Today, the great challenge of the European social movements is to be able
to articulate an answer on a continental scale to the neoliberal logic of
European integration and to measures like the “Returns Directive”
[harmonizing EU procedures for the expulsion of “illegally staying”
immigrants] or the as yet unapproved Working Time Directive raising the
limit of the working week to 65 hours. The success of the first ESF
generated enormous expectations on its potential on this terrain. In fact
too many. After the international day against the war in Iraq, February
15. 2003, called by this first meeting of the forum, which brought
millions of people on the streets, the great challenge was to take a real
step forward in the continental articulation of the struggles. The
propagandistic formula used at the time was “to make February 15 social”.
But the subsequent advances in this area have been limited, generating a
certain sensation of frustration and stagnation. The Iraq war had a
centralizing effect that does not exist in other areas.
The logic of governmental policies is the same across the EU and obeys the
agreements taken in this framework. But the rate and dynamics of
application of the reforms are different in each country. In recent years,
the social resistance to neoliberalism has been considerable. It is
nevertheless still very defensive (with some precise exceptions), and
often ends in defeats or precarious victories and are developed in an
unfavourable context. All this makes the initiation of coordinated
initiatives on European scale difficult. Nevertheless, there has been
important progress in some areas, some linked to the dynamic of the ESF
and others not, like the harmonization of European networks and campaigns
on specific subjects like days (many still symbolic and limited) of
simultaneous mobilization in several countries, for example that impelled
by the student movement against the European Higher Education Area [EHEA, the so-called “Bologna Process” that intends to reform the European higher education system] or determined “Euro strikes” in some companies.

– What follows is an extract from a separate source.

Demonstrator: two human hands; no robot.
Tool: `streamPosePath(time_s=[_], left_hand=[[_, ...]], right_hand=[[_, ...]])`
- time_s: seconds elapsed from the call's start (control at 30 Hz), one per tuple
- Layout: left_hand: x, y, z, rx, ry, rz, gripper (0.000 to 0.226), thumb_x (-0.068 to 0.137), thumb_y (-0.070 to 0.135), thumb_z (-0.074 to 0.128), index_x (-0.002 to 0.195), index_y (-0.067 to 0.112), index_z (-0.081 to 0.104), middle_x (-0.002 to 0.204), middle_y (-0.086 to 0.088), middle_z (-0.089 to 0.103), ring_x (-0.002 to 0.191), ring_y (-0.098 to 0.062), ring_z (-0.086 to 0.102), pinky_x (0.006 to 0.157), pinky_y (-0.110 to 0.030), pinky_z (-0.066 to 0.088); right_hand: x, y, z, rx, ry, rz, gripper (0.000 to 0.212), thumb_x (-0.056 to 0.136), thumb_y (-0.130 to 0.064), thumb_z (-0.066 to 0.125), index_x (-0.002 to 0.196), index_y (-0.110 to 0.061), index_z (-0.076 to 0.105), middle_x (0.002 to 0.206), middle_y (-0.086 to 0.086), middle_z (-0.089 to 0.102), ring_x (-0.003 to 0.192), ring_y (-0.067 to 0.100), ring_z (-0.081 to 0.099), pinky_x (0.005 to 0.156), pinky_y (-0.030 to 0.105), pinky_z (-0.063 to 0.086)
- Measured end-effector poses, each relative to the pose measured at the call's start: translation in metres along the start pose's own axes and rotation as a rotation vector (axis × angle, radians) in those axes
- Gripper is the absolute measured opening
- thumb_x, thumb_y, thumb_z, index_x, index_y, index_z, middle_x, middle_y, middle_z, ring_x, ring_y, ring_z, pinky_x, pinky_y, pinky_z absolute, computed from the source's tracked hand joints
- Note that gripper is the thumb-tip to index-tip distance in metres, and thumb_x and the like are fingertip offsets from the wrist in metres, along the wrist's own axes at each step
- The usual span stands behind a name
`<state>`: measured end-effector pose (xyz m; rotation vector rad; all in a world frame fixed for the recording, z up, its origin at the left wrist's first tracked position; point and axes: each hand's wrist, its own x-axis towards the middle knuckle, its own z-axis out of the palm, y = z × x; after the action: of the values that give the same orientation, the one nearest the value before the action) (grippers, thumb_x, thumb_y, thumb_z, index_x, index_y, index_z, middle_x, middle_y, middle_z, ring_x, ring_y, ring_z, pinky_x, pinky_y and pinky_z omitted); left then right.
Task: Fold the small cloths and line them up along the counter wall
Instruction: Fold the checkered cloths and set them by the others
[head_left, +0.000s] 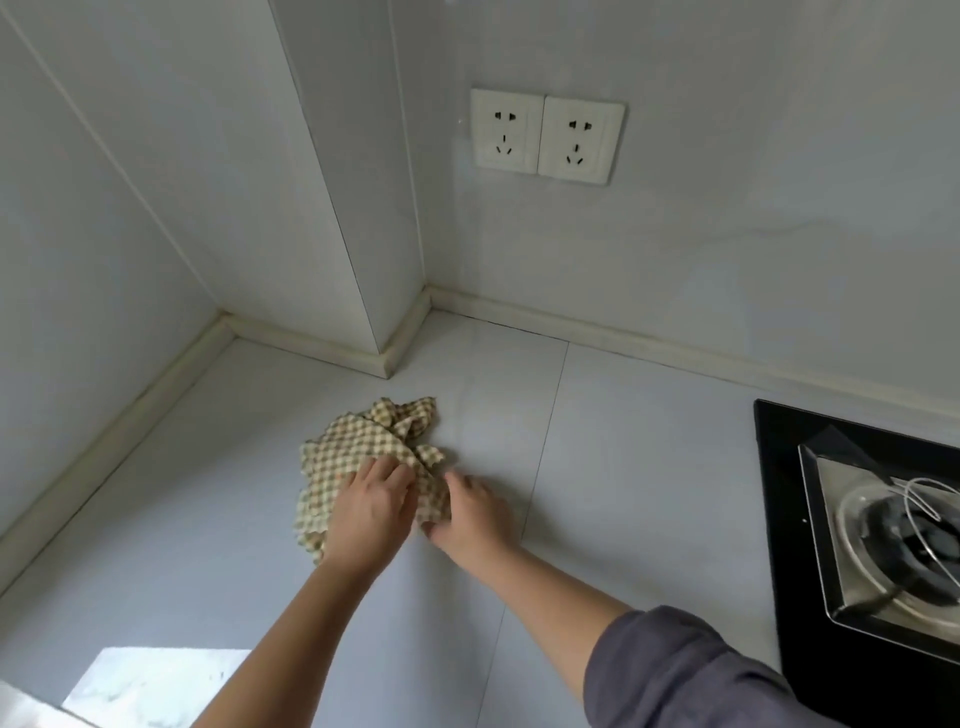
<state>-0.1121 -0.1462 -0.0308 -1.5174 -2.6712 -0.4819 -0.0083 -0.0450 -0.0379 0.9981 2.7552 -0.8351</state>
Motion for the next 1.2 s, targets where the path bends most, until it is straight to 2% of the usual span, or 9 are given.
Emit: streamPosePath(time_s=[0.2, 0.33, 0.5, 0.63, 0.83, 0.9, 0.93, 1.1, 1.2], left_hand=[[0.013, 0.028, -0.038, -0.098, 0.262, 0.108, 0.022, 0.090, 0.023, 0.045, 0.077, 0.008, 0.055, 0.058, -0.003, 0.055, 0.047, -0.024, 0.049, 0.053, -0.027, 0.033], [0.023, 0.035, -0.052, -0.065, 0.200, 0.286, 0.008, 0.087, 0.013, 0.064, 0.092, 0.008, 0.063, 0.078, -0.004, 0.061, 0.055, -0.026, 0.056, 0.056, -0.030, 0.041], [0.039, 0.055, -0.065, -0.316, 0.147, 0.078, 0.011, 0.084, 0.002, 0.065, 0.091, 0.009, 0.067, 0.087, 0.003, 0.061, 0.072, -0.019, 0.060, 0.062, -0.026, 0.047], [0.061, 0.091, -0.076, -0.751, 0.138, -0.130, 0.018, 0.089, 0.007, 0.062, 0.077, 0.020, 0.061, 0.073, 0.014, 0.063, 0.067, 0.005, 0.059, 0.065, -0.004, 0.041], [0.073, 0.143, -0.082, -1.078, 0.047, -0.115, 0.019, 0.093, 0.007, 0.057, 0.078, 0.018, 0.061, 0.065, 0.007, 0.057, 0.063, -0.008, 0.050, 0.059, -0.019, 0.041], [0.069, 0.151, -0.079, -1.110, 0.000, -0.112, 0.020, 0.094, 0.008, 0.055, 0.078, 0.018, 0.061, 0.059, 0.014, 0.057, 0.057, -0.004, 0.048, 0.053, -0.014, 0.039], [0.067, 0.155, -0.077, -1.116, -0.030, -0.115, 0.021, 0.095, 0.009, 0.054, 0.078, 0.018, 0.062, 0.057, 0.016, 0.058, 0.056, -0.001, 0.049, 0.051, -0.013, 0.040], [0.060, 0.166, -0.072, -1.104, -0.131, -0.159, 0.019, 0.094, 0.014, 0.055, 0.078, 0.012, 0.064, 0.056, 0.013, 0.062, 0.051, 0.002, 0.054, 0.048, -0.013, 0.042], [0.066, 0.170, -0.069, -1.056, -0.182, -0.176, 0.019, 0.094, 0.017, 0.056, 0.081, 0.007, 0.065, 0.062, 0.006, 0.063, 0.055, -0.004, 0.057, 0.050, -0.016, 0.046]], right_hand=[[-0.015, 0.008, -0.040, 0.261, 0.238, -0.036, 0.015, 0.088, -0.010, 0.047, 0.097, -0.010, 0.059, 0.091, 0.008, 0.064, 0.084, 0.030, 0.060, 0.063, 0.033, 0.040], [-0.032, 0.039, -0.090, 0.485, 0.363, 0.001, 0.019, 0.085, -0.003, 0.051, 0.094, -0.012, 0.065, 0.079, -0.003, 0.063, 0.074, 0.016, 0.058, 0.067, 0.027, 0.045], [-0.066, 0.083, -0.155, 0.642, 0.514, 0.026, 0.024, 0.083, 0.003, 0.054, 0.089, -0.016, 0.068, 0.083, -0.010, 0.067, 0.074, -0.004, 0.059, 0.067, 0.006, 0.042], [-0.094, 0.114, -0.194, 0.744, 0.545, 0.062, 0.024, 0.086, 0.000, 0.057, 0.086, -0.021, 0.067, 0.088, -0.005, 0.069, 0.079, 0.001, 0.061, 0.073, 0.011, 0.045], [-0.124, 0.149, -0.217, 0.861, 0.576, 0.183, 0.009, 0.086, -0.014, 0.058, 0.083, -0.014, 0.066, 0.078, 0.018, 0.055, 0.070, 0.023, 0.048, 0.065, 0.032, 0.037], [-0.132, 0.161, -0.215, 0.901, 0.559, 0.212, 0.040, 0.076, -0.035, 0.062, 0.090, 0.002, 0.061, 0.084, 0.032, 0.056, 0.068, 0.030, 0.047, 0.068, 0.035, 0.037], [-0.136, 0.166, -0.213, 0.917, 0.542, 0.220, 0.052, 0.073, -0.042, 0.062, 0.093, 0.006, 0.059, 0.085, 0.033, 0.056, 0.068, 0.033, 0.049, 0.068, 0.035, 0.038], [-0.143, 0.187, -0.203, 0.909, 0.520, 0.237, 0.051, 0.088, -0.040, 0.059, 0.085, 0.011, 0.054, 0.075, 0.008, 0.049, 0.072, 0.017, 0.046, 0.068, 0.031, 0.032], [-0.135, 0.193, -0.200, 0.918, 0.499, 0.275, 0.040, 0.091, -0.036, 0.058, 0.074, 0.000, 0.053, 0.072, 0.009, 0.045, 0.069, 0.019, 0.043, 0.066, 0.031, 0.029]])
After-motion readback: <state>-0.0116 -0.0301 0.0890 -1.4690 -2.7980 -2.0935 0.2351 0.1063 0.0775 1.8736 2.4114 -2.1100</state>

We need to advance then in this “Europeanization” of the resistance. In
fact, the European social movements have the double challenge of deepening
their local roots and fortifying themselves “from below” and, in parallel,
creating forms of national and international articulation, that avoid the
isolation of social resistance through spaces like forums, concrete
campaigns and networks. Florence was a spectacular and promising start on
a road that has been difficult and complex, with advances and backward
movements, winding and not very linear: the road to the construction of a
Europe of the peoples opposed to the logic of the capital.